Dr Secoli and his colleagues are working together as Neoptera Surgical to develop their technology to help surgeon’s access their patient’s brains more easily and more safely. Inspired by the structure of a wasp’s sting, they have created a flexible, steerable catheter that can accurately deliver a variety of treatments to specific areas of the brain. It can also analyse the brain tissue in real time.
"“My aspiration is to follow this project by moving from academia into business. I enjoy my research, but for me to take this from the lab into the real world will mean better treatments for patients.”"
Dr Secoli made use of Techcelerate’s travel budget to visit medical conferences and speak to clinicians. He discovered that the vast majority of chemotherapy for brain tumours is delivered either as an injection into the blood stream or swallowed as medicine. So, he began exploring other potential uses for the catheter.
“No matter how the drugs are given to the patient, you can use this catheter to monitor how cancer treatments are working by examining changes in the molecular structure of the tissue. Its design means you can look at several different parts of the tumour during just one surgical procedure.”

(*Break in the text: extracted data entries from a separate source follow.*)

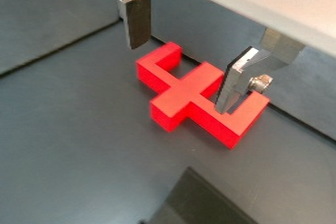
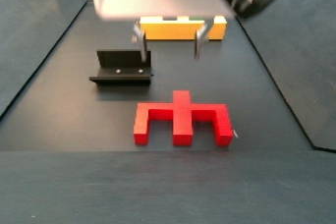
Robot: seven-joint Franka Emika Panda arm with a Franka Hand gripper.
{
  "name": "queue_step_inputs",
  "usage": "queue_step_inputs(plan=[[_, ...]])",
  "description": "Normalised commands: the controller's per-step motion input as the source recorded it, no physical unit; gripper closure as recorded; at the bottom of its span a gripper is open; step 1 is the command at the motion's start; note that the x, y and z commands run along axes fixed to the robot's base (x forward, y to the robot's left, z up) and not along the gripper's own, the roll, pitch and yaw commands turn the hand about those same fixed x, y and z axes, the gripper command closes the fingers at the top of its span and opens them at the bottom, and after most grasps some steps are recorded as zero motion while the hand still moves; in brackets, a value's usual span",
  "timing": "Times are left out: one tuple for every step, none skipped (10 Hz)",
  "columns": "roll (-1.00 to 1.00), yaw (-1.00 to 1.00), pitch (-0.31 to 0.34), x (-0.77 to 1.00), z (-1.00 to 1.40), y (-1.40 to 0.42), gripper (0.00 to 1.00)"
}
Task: Pick up the red object. Move up. Place the red object on the fixture. Regrasp the red object. Move to above the board. Insert the red object.
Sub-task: Pick up the red object.
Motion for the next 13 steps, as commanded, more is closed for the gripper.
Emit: queue_step_inputs(plan=[[-0.17,0.00,-0.079,0.14,-0.81,0.19,0.00],[-0.14,0.00,-0.114,0.01,-0.81,0.05,0.00],[-0.07,0.00,-0.267,-0.24,-0.70,0.00,0.00],[-0.06,0.00,-0.223,-0.17,-0.66,0.04,0.00],[-0.08,0.00,-0.184,-0.17,-0.62,0.22,0.00],[-0.11,0.00,-0.166,-0.23,-0.49,0.35,0.00],[-0.13,-0.01,-0.161,-0.21,-0.40,0.31,0.00],[-0.11,0.00,-0.121,-0.03,-0.43,0.16,0.00],[-0.06,0.00,-0.090,0.00,-0.40,0.00,0.00],[-0.03,0.00,-0.073,0.00,-0.29,0.00,0.00],[-0.02,-0.03,-0.083,0.00,-0.21,0.00,0.00],[-0.02,-0.02,-0.020,0.00,-0.08,0.00,0.00],[0.00,0.00,0.000,0.00,0.00,0.00,0.00]])
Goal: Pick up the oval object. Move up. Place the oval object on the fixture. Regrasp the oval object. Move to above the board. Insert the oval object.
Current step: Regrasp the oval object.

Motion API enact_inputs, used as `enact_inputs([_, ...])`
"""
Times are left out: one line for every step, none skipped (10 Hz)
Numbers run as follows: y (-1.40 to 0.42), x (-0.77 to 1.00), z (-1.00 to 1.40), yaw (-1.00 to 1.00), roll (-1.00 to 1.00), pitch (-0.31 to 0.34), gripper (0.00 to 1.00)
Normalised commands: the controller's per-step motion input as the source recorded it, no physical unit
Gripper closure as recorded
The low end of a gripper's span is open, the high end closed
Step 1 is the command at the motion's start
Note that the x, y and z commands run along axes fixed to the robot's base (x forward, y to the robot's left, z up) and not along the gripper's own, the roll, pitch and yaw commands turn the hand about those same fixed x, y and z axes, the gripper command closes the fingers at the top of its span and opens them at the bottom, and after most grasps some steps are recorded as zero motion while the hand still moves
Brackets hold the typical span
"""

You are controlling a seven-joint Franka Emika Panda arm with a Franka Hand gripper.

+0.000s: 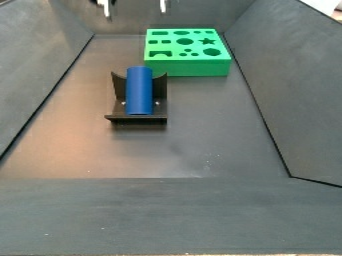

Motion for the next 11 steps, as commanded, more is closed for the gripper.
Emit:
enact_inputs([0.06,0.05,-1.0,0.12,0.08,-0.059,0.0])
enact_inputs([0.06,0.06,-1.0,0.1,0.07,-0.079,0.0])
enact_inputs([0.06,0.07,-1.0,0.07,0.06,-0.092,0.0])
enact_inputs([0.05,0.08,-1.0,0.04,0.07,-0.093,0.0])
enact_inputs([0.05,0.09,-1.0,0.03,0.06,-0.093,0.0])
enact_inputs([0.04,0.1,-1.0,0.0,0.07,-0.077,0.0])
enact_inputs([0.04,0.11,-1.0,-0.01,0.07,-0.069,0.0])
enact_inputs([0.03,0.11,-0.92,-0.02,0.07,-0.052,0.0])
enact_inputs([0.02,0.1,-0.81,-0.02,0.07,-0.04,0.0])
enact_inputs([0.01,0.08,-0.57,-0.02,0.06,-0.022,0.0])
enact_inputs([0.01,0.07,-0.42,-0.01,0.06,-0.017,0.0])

Another possibility Dr Secoli began to investigate was embedding a laser in the catheter to carefully target and destroy diseased brain tissue in epilepsy.
Since taking part in Techcelerate, Dr Secoli has gone on to win a place on MedTech Superconnector, a programme designed to help academics with ideas for medical advancements to get their technologies into the clinic faster.
As a result of what he has discovered on both programmes, Dr Secoli is now focusing primarily on developing the catheter for use in laser ablation treatment of refractory epilepsy. He is working with clinicians at University College Hospital in London and at Johns Hopkins University School of Medicine in the US. Dr Secoli has also joined up with medical technology firm Medtronic to apply for funding to develop his technology.
The Neoptera Surgical team was recently invited to pitch to a group of venture capitalists in Taiwan for investment and, as a result they are now exploring possible joint business opportunities: “Right now, we are working with the [Commercialisation] office to see how and when to spin out a company this year. We are also working flat out to build up a strong business plan to pitch potential investors.”
Dr Secoli adds: “My aspiration is to follow this project by moving from academia into business. I enjoy my research, but for me to take this from the lab into the real world will mean better treatments for patients.”